Step 3: Energy Required to Pulverize
The specific energy required to pulverize the materials is:

Concrete Pulverization Energy: 10⁶J/m³ ("Concrete and Masonry Databook" by Christine Beall and "Recycling of Demolished Concrete and Masonry" edited by T.C. Hansen both list energy requirements for crushing concrete, falling within the range of 1 to 10 MJ/m³)

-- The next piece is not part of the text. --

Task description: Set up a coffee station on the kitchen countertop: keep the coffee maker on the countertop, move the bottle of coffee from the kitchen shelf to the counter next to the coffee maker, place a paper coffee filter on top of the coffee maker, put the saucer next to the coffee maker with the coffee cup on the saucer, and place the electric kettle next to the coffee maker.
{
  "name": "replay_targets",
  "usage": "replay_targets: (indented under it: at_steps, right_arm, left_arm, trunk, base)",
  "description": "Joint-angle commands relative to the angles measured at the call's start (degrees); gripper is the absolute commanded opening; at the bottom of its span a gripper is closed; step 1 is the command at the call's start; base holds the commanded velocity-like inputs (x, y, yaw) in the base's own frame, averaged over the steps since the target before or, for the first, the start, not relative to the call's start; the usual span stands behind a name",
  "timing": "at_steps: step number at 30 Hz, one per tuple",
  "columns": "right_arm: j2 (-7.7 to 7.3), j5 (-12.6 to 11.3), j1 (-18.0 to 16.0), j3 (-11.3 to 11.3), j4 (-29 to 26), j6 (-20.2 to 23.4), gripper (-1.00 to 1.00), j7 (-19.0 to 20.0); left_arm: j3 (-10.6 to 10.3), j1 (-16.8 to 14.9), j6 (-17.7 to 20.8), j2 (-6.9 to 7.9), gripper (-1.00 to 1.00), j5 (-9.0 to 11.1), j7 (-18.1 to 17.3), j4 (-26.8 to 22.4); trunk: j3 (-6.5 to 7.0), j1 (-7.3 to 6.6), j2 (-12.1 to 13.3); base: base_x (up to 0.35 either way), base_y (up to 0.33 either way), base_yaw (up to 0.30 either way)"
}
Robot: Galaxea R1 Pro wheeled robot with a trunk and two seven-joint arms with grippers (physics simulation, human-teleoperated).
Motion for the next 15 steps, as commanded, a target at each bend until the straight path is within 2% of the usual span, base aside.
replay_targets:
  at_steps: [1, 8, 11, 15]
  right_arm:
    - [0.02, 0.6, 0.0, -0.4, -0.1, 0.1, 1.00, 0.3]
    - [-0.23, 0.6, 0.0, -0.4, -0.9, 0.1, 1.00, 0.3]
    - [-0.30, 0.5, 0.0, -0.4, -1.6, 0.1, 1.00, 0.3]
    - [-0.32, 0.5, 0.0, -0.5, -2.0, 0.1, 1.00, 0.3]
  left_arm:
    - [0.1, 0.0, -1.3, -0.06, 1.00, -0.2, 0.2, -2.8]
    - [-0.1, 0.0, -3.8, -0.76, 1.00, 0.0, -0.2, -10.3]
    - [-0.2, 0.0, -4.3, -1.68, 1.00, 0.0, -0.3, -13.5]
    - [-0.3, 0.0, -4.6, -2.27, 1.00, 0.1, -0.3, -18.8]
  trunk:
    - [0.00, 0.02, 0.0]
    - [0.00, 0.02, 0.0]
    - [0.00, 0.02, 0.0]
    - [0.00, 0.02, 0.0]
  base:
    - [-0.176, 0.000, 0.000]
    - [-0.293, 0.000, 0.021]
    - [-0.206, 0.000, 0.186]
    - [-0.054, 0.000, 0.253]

Steel Pulverization Energy: 10⁸J/m³ (Steel is significantly harder to pulverize compared to concrete, requiring much higher energy due to its tensile strength and ductility. The value of ~10^8 J/m³ can be estimated based on the energy required for high-intensity processes like ball milling or other forms of mechanical alloying, where steel is broken down into fine particles. "Introduction to the Mechanical Behavior of Steel" by G. Krauss and "Mechanical Alloying And Milling" by C. Suryanarayana go further into this)

Step 4: Total Energy
The total energy required to pulverize the concrete and steel can be calculated as:

Energy for Concrete = 307,200,000 kg × 10⁶J/m³ = 3.072×10¹⁴J

Energy for Steel = 251,200,000 kg × 10⁸J/m³ = 2.512×10¹⁶J

Adding these together gives the total energy required:

Total Energy = 3.072×10¹⁴J + 2.512×10¹⁶J = 2.54272×10¹⁶J or 6.0772466539196940971 Megatons of TNT, 7-B.